> _DESCRIPTION OF THE TASK_:
The data that follows is to be copied exactly, with each image removed.

> _DATA SHOWN_:
----

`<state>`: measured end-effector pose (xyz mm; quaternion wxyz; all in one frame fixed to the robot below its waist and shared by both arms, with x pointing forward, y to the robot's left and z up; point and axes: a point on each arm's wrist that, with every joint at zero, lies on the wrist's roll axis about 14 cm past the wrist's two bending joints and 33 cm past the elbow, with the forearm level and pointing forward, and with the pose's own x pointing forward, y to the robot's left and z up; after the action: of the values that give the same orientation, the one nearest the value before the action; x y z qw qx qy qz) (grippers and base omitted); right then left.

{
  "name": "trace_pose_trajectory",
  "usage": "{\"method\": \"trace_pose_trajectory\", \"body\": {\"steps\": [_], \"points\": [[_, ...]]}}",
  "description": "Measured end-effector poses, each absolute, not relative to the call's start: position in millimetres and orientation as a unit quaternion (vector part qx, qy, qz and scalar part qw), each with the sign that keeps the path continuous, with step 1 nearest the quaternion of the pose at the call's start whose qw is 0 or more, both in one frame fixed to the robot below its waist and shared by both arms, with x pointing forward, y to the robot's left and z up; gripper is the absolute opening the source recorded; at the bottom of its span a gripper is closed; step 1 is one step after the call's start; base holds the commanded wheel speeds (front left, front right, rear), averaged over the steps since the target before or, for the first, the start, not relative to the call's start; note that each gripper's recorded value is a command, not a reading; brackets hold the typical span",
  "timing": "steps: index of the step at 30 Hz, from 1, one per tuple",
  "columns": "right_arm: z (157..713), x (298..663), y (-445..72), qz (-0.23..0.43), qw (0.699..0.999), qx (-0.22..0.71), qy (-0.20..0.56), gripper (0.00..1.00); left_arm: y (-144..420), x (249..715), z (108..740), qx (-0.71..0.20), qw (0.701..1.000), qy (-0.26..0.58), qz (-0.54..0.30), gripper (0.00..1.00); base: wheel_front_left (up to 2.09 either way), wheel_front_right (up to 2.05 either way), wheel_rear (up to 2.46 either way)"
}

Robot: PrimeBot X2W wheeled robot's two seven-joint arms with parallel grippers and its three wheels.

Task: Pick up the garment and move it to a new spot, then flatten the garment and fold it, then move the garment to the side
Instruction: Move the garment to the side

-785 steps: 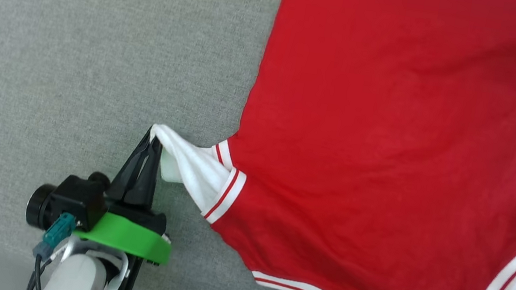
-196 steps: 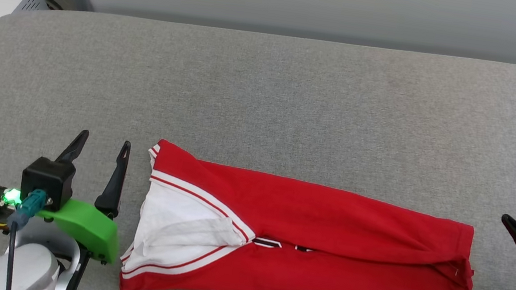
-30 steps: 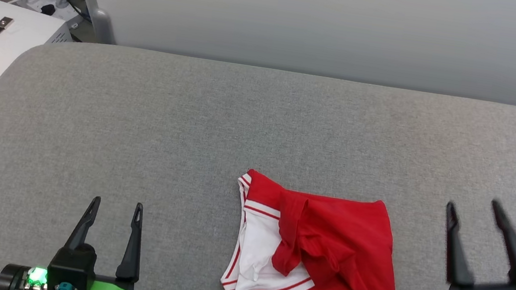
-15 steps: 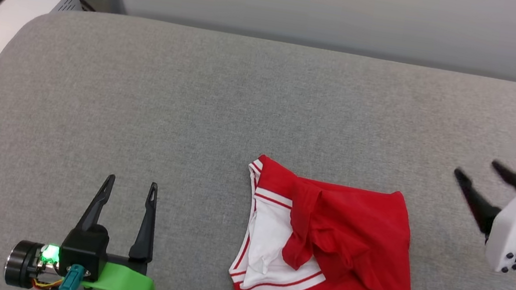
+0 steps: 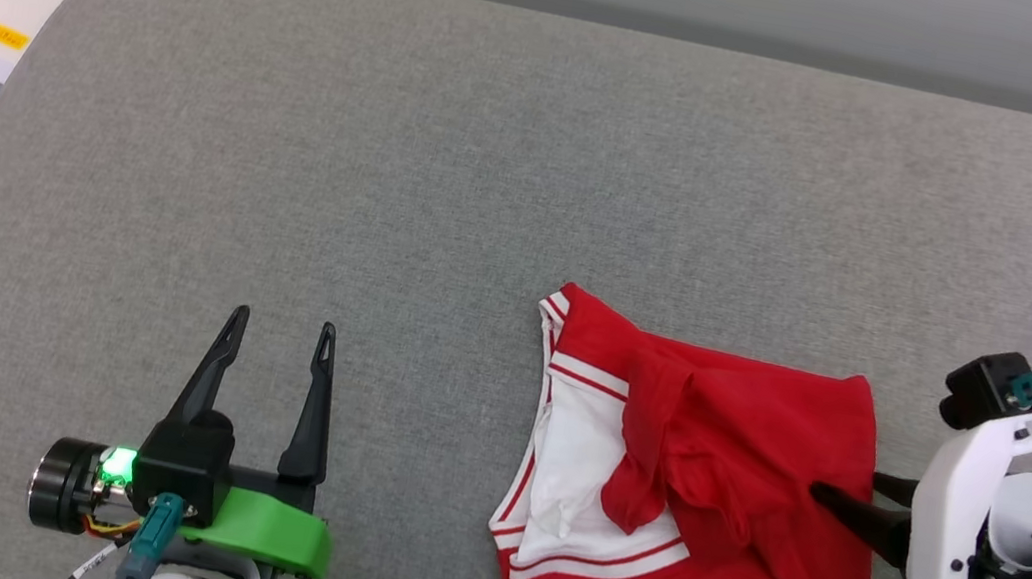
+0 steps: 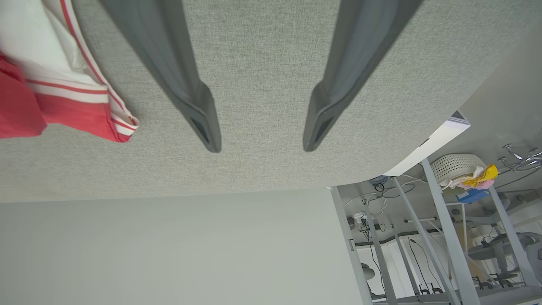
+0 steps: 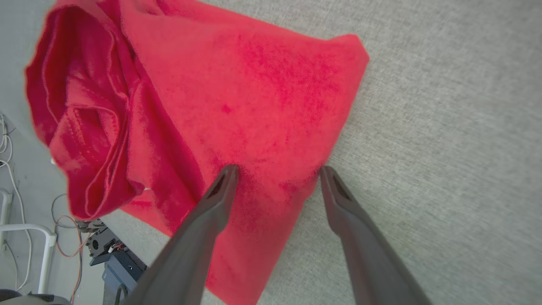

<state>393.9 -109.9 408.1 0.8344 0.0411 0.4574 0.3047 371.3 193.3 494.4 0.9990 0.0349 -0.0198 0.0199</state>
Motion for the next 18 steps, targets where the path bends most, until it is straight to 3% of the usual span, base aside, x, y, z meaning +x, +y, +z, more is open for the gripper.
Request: {"method": "trace_pose_trajectory", "body": {"steps": [14, 15, 18], "points": [[354.7, 384.1, -92.6, 0.317, 0.801, 0.058, 0.505, 1.0, 205.1, 375.6, 481.7, 0.039, 0.998, 0.001, 0.04, 1.0, 0.0, 0.0, 0.0], [354.2, 384.5, -93.5, 0.317, 0.806, 0.057, 0.497, 0.0, 204.2, 376.2, 480.1, 0.038, 0.999, 0.003, 0.04, 1.0, 0.0, 0.0, 0.0], [363.5, 392.2, -88.3, 0.318, 0.824, 0.071, 0.463, 0.0, 201.8, 376.9, 481.3, 0.035, 0.999, 0.0, 0.037, 1.0, 0.0, 0.0, 0.0]]}}
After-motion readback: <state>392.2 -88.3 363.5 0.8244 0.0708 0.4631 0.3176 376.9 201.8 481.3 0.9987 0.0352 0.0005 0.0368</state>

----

> _SOLUTION FOR THIS EXERCISE_:
`<state>`: measured end-effector pose (xyz mm; quaternion wxyz; all in one frame fixed to the robot below its waist and shared by both arms, with x pointing forward, y to the robot's left and z up; point and axes: a point on each arm's wrist that, with every joint at zero, lies on the wrist's roll axis about 14 cm past the wrist's two bending joints and 33 cm past the elbow, with the forearm level and pointing forward, and with the pose's own x pointing forward, y to the robot's left and z up; after the action: of the values that give the same orientation, the one nearest the value before the action; x y z qw qx qy qz) (grippers and base omitted); right then left.

{
  "name": "trace_pose_trajectory",
  "usage": "{\"method\": \"trace_pose_trajectory\", \"body\": {\"steps\": [_], \"points\": [[_, ...]]}}",
  "description": "Measured end-effector poses, each absolute, not relative to the call's start: position in millimetres and orientation as a unit quaternion (vector part qx, qy, qz and scalar part qw), each with the sign that keeps the path continuous, with step 1 nearest the quaternion of the pose at the call's start whose qw is 0 or more, both in one frame fixed to the robot below its waist and shared by both arms, with x pointing forward, y to the robot's left and z up; gripper is the absolute opening the source recorded; at the bottom of its span a gripper is closed; step 1 is one step after the call's start; base holds the commanded wheel speeds (front left, front right, rear), averaged over the steps since the target before or, for the first, the start, not relative to the call's start; note that each gripper's recorded value is a command, not a reading; brackets hold the typical span",
  "timing": "steps: index of the step at 30 Hz, from 1, one per tuple",
  "columns": "right_arm: z (157..713), x (298..663), y (-445..72), qz (-0.23..0.43), qw (0.699..0.999), qx (-0.22..0.71), qy (-0.20..0.56), gripper (0.00..1.00); left_arm: y (-144..420), x (249..715), z (108..740), qx (-0.71..0.20), qw (0.701..1.000), qy (-0.26..0.58), qz (-0.54..0.30), gripper (0.00..1.00); base: wheel_front_left (up to 2.09 either way), wheel_front_right (up to 2.05 either way), wheel_rear (up to 2.46 either way)"
}

Robot: PrimeBot X2W wheeled robot's two seven-joint arms with parallel grippers and its three wheels.

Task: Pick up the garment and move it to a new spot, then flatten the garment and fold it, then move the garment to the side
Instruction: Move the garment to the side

-785 steps: 
-196 steps: 
-30 steps: 
-15 steps: 
+0 steps: 
+0 steps: 
+0 steps: 

<state>393.9 -109.9 408.1 0.8344 0.0411 0.4574 0.3047 371.3 193.3 494.4 0.9990 0.0349 -0.0198 0.0199</state>
Motion for the next 18 steps, targets where the path bends most, until it is straight to 3% of the usual span, base aside, x, y, z meaning +x, +y, +z, more is open for the gripper.
Request: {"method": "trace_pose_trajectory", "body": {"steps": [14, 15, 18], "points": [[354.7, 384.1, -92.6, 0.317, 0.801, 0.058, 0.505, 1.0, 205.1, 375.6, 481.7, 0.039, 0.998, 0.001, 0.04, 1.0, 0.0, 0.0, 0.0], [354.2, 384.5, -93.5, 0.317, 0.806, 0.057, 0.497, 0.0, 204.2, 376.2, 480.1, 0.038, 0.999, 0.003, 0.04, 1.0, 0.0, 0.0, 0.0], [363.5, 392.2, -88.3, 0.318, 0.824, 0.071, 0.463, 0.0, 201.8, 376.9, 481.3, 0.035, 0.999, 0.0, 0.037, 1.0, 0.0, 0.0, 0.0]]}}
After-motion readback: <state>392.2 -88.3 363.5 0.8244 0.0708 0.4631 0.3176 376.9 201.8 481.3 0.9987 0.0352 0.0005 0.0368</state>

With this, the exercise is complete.